私は実は犬と戯れたり、小さな子供と戯れたりするのが苦手なのだが、それは私の中で「生物言語」のある部分が失われてしまっていることの現れだと言えるかもしれない。

コンラート・ローレンツ先生も『ソロモンの指輪』の中で、犬を引き合いに出して、「人間は動物ガ備える多くの自然言語を失って、そのかわりに人間独自の言語を構築して認識やコミニュケーションしている」(意訳)と述べている。

またフロイト先生も『精神分析学入門』の中で、「原始時代の人間の言語は語彙が少なく単純で、それを身振り手振りや表情で補っていたであろう」と言うように述べている。

人間は人間としての言語を発達させるにつれて、生物としての人間に備わっていた「生物言語」の多くを失っていった。しかし、どんな人間も「生物言語」の全てを失ったわけではない。また「生物言語」の失い方も、「人間言語」の習得度合いに関連して、個人差がある筈である。

だいぶ以前だが、NHKテレビの科学番組で、小学生を使ったコミニュケーションの実験が行われるのを見た。初対面同士の子供を数人ずつ二つのグループに分け、一つは全員にマスクをさせ喋らないようにさせ、もう一つは全員にサングラスをさせお喋りを自由にさせる、というものであった。…

その結果は、マスクをしておしゃべり禁止のグループは、初対面同士で自己紹介も出来ず、互いの名前も知らないままでいたものの、お互い目配せなどしながら、また感情を読み取りあって、仲良くなって鬼ごっこなどして遊ぶようになった。

一方でサングラスでお互いの目を隠し、おしゃべり自由にしたグループは、お互いに自己紹介してコミュニケーションを始めたものの、どうも他人行儀でぎこちないまま、いまひとつ打ち解け合うことなく終わってしまった。

NHKテレビのこの実験の結果は、「目は口ほどに物を言う」が証明されたと言うか、われわれ人間は「言葉」共に、目配せをはじめとする「非言語的」な方法を併用しながらコミュニケーションを行なっている事が証明されたのである。

しかしこの場合の「非言語的」コミュニケーションとは、人間に特有の言語とは異なる、生物に普遍的に共通する「生物言語」の一部だと考えることができる。
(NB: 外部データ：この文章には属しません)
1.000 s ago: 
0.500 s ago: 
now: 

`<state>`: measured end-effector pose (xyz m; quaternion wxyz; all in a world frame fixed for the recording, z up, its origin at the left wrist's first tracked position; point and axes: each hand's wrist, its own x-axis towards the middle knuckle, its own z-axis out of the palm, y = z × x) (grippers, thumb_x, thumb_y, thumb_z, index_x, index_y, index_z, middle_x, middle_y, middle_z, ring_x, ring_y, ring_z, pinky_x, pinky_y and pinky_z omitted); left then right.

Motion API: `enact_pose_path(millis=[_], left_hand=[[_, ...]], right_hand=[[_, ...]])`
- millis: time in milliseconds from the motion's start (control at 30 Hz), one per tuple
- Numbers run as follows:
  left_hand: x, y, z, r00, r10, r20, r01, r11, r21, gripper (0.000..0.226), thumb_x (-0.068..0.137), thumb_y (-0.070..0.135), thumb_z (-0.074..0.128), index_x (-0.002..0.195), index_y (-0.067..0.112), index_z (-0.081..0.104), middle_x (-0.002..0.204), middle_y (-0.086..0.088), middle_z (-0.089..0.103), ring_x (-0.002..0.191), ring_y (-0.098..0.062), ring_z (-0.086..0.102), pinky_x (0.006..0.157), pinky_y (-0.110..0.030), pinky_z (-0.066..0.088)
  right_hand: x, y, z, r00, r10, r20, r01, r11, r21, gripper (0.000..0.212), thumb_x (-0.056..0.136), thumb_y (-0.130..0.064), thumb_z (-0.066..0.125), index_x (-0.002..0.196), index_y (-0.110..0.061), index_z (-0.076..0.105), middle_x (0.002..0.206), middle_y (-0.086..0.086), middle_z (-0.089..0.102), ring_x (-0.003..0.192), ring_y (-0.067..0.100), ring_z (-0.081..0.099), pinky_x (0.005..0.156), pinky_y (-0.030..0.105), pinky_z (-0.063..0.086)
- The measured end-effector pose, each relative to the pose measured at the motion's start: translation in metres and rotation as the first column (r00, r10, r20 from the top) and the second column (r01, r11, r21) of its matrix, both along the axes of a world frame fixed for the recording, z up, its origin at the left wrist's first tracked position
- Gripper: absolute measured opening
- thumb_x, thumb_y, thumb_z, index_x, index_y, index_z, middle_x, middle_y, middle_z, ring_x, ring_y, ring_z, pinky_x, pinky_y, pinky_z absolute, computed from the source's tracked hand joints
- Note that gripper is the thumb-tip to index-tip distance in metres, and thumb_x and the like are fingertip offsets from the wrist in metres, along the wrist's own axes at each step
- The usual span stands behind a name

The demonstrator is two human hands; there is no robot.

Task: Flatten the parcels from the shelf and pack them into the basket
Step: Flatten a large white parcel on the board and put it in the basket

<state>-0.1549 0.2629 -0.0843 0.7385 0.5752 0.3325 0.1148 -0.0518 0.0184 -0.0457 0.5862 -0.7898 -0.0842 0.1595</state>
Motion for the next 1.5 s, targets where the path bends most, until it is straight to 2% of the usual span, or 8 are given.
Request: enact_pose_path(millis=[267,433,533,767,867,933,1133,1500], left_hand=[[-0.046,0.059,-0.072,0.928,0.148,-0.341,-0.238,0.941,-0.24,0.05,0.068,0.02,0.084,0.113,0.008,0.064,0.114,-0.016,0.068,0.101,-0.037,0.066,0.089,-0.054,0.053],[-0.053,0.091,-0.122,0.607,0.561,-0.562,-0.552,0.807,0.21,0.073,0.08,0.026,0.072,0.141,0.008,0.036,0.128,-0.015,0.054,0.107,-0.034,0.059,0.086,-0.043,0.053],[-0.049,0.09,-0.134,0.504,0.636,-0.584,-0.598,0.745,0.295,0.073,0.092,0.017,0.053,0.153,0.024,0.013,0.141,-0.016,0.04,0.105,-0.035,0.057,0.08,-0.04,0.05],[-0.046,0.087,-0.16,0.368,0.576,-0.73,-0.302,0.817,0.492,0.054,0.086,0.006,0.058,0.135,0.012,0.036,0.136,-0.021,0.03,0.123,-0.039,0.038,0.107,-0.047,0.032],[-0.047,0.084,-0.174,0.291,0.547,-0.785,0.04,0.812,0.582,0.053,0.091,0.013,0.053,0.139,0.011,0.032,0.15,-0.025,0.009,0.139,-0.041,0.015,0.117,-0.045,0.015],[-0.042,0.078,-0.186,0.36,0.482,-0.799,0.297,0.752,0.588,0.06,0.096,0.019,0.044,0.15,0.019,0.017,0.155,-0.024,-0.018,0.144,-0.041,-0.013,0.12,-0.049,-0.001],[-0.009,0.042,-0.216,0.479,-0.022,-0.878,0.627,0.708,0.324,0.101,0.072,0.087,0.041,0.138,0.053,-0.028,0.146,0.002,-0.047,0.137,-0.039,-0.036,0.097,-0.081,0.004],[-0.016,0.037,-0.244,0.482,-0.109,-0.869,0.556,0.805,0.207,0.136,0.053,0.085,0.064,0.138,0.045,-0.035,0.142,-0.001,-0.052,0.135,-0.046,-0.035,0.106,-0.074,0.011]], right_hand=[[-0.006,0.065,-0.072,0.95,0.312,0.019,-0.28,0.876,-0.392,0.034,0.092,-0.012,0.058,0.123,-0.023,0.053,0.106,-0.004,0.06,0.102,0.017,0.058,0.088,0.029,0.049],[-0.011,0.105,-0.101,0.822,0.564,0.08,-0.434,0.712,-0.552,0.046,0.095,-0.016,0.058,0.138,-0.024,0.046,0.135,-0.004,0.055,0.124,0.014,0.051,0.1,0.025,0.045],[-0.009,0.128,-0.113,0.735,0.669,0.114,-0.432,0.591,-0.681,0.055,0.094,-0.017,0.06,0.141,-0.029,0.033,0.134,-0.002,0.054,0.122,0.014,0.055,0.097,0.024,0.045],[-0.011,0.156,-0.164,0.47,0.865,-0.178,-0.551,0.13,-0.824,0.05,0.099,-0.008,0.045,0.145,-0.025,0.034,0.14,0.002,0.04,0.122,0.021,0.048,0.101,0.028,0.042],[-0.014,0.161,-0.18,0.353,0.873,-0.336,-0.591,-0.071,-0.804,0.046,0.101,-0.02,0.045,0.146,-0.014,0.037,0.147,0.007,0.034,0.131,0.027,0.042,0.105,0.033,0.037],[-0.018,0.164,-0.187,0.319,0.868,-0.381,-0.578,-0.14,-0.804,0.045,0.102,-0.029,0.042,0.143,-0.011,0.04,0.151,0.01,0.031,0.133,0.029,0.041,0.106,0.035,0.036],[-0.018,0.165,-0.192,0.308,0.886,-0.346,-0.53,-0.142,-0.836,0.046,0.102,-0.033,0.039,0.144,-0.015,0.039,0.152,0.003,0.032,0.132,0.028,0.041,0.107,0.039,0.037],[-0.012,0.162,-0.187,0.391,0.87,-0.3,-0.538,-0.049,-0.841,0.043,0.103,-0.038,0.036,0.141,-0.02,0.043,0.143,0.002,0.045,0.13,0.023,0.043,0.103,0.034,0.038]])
『子供の科学』誌の特集にあるように、犬と人間は共通して「白目」の表情でお互いにコミュニケーションする。

「白目」が見えない温血動物である例えばオウムは、全身の身振りによって感情表現するが、それが人間であるわれわれに通じると言うことは、その身振り自体が人間を含む生物に共通の「生物言語」であり、それは学習によらず本能的に備わっているのである。